Data entries:
┌────────

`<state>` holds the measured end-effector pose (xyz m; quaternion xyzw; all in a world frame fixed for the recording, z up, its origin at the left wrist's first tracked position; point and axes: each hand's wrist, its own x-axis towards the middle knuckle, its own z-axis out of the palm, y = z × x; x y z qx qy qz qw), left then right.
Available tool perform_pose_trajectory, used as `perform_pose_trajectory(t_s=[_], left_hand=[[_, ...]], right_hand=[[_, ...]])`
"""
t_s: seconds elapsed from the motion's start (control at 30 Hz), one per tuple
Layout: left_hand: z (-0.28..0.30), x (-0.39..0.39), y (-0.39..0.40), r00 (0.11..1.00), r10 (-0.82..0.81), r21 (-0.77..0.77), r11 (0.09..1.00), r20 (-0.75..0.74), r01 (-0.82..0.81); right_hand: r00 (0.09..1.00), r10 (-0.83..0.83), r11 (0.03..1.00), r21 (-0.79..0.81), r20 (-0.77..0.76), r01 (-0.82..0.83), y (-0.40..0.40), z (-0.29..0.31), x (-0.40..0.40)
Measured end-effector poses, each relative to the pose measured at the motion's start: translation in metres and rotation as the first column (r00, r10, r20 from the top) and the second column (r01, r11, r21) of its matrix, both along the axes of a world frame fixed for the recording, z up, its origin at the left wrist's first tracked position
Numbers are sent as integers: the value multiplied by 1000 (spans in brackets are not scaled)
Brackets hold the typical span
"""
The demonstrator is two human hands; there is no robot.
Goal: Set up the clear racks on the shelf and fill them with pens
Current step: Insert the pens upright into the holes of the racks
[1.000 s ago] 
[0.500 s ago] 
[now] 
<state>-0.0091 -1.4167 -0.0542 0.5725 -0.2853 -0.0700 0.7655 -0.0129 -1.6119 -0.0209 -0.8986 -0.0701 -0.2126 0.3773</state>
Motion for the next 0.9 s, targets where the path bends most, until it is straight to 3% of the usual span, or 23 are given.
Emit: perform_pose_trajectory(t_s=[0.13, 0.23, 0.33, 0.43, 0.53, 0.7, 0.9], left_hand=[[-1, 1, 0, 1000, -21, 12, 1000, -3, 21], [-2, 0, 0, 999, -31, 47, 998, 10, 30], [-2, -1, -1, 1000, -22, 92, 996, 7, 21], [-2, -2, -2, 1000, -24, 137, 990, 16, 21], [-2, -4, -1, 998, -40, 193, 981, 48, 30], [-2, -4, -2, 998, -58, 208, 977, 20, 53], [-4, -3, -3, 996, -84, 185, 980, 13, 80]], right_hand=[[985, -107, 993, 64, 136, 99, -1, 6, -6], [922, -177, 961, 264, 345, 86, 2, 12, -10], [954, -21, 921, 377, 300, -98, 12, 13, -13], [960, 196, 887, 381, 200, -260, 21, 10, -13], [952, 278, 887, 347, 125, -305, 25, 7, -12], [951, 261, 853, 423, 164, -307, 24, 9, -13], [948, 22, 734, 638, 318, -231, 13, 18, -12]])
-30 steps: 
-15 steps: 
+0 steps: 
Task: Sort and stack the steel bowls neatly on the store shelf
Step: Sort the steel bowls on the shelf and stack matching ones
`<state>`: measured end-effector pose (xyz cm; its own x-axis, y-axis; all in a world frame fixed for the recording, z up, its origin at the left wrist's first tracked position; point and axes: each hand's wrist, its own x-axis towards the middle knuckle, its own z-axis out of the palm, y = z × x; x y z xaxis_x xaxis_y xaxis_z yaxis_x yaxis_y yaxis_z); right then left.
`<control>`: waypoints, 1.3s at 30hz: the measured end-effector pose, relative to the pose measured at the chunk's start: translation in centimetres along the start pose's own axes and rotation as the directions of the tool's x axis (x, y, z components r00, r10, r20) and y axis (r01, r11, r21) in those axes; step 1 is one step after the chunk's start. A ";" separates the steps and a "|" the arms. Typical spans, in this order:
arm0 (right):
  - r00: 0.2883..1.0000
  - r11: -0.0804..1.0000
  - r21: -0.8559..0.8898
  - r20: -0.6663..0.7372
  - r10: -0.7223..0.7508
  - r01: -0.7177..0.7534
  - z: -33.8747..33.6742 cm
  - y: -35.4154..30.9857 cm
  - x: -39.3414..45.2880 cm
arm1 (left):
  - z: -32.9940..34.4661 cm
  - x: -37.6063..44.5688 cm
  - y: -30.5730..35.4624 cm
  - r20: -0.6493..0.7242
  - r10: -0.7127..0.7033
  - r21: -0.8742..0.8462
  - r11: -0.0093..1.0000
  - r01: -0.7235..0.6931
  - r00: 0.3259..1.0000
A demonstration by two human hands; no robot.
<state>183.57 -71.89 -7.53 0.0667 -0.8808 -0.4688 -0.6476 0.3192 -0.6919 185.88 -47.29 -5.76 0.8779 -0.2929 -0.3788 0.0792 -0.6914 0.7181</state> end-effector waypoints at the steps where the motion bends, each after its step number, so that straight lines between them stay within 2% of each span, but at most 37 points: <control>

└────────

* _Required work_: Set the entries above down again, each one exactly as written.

* _Solution for this exercise_:
`<state>` holds the measured end-effector pose (xyz m; quaternion xyzw; all in a world frame fixed for the recording, z up, its origin at the left wrist's first tracked position; point and axes: each hand's wrist, its own x-axis towards the middle knuckle, its own z-axis out of the palm, y = z × x; x y z qx qy qz qw), left then right.
Available tool perform_pose_trajectory, used as `perform_pose_trajectory(t_s=[_], left_hand=[[_, ...]], right_hand=[[_, ...]])`
"""
t_s: seconds elapsed from the motion's start (control at 30 Hz), one per tuple
Layout: left_hand: z (-0.28..0.30), x (-0.39..0.39), y (-0.39..0.40), r00 (0.11..1.00), r10 (-0.82..0.81), r21 (-0.77..0.77), r11 (0.09..1.00), r20 (-0.75..0.74), r01 (-0.82..0.81); right_hand: r00 (0.09..1.00), r10 (-0.83..0.83), r11 (0.03..1.00), r21 (-0.79..0.81), r20 (-0.77..0.76), r01 (-0.82..0.83), y (-0.40..0.40), z (-0.29..0.31), x (-0.40..0.40)
Measured end-effector poses, each relative to the pose measured at the motion's start: translation in metres and rotation as the first column (r00, r10, r20 from the top) and the second column (r01, r11, r21) of its matrix, both along the axes of a world frame fixed for the recording, z up, its origin at the left wrist's first tracked position
Numbers are sent as integers: the value multiplied by 1000 (spans in brackets are not scaled)
Brackets hold the typical span
"""
The demonstrator is two human hands; there is no robot.
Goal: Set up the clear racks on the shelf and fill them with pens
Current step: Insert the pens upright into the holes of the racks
[1.000 s ago] 
[0.500 s ago] 
[now] 
<state>-0.0091 -1.4167 -0.0542 0.5725 -0.2853 -0.0700 0.7655 -0.0129 -1.6119 -0.0209 -0.8986 -0.0701 -0.2126 0.3773</state>
Motion for the next 0.9 s, targets where the path bends most, until it is straight to 3% of the usual span, or 23 are given.
Emit: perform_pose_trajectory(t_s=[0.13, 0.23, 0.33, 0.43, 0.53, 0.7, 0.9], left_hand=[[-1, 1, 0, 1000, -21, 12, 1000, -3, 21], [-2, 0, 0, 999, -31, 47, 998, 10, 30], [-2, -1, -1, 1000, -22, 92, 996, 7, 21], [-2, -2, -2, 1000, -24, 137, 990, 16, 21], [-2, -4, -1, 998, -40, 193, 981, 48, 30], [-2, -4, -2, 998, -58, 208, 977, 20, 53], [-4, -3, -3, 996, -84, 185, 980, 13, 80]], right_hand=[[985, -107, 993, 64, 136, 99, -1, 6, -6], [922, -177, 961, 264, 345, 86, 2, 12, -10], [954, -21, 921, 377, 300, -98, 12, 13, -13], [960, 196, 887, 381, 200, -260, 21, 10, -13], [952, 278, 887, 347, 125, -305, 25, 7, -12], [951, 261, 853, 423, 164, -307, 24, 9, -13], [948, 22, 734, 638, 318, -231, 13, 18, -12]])
-30 steps: 
-15 steps: 
+0 steps: 
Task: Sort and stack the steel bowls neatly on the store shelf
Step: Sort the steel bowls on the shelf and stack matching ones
`<state>`: measured end-effector pose (xyz cm; its own x-axis, y-axis; all in a world frame fixed for the recording, z up, its origin at the left wrist's first tracked position; point and axes: each hand's wrist, its own x-axis towards the middle knuckle, its own z-axis out of the palm, y = z × x; x y z xaxis_x xaxis_y xaxis_z yaxis_x yaxis_y yaxis_z); right then left.
`<control>`: waypoints, 1.3s at 30hz: the measured end-effector pose, relative to the pose measured at the chunk's start: translation in centimetres along the start pose's own axes and rotation as the directions of the tool's x axis (x, y, z components r00, r10, r20) and y axis (r01, r11, r21) in those axes; step 1 is one step after the chunk's start. A ";" separates the steps and a "|" the arms. Typical spans, in this order:
arm0 (right):
  - r00: 0.2883..1.0000
  - r11: -0.0804..1.0000
  - r21: -0.8559..0.8898
  - r20: -0.6663..0.7372
  - r10: -0.7223..0.7508
  - r01: -0.7177..0.7534
  - z: -33.8747..33.6742 cm
  - y: -35.4154..30.9857 cm
  - x: -39.3414..45.2880 cm
arm1 (left):
  - z: -32.9940..34.4661 cm
  - x: -37.6063..44.5688 cm
  - y: -30.5730..35.4624 cm
  - r20: -0.6493..0.7242
  - r10: -0.7127..0.7033
  - r21: -0.8742..0.8462
  - r11: -0.0093..1.0000
  - r01: -0.7235..0.6931
  - r00: 0.3259..1.0000
A demonstration by two human hands; no robot.
<state>183.57 -71.89 -7.53 0.0667 -0.8808 -0.4688 -0.6476 0.3192 -0.6919 185.88 -47.29 -5.76 0.8779 -0.2929 -0.3788 0.0792 -0.6914 0.7181</state> end-effector waypoints at the steps where the motion bends, each after its step number, so that straight lines between them stay within 2% of each span, but at most 37 points: <control>

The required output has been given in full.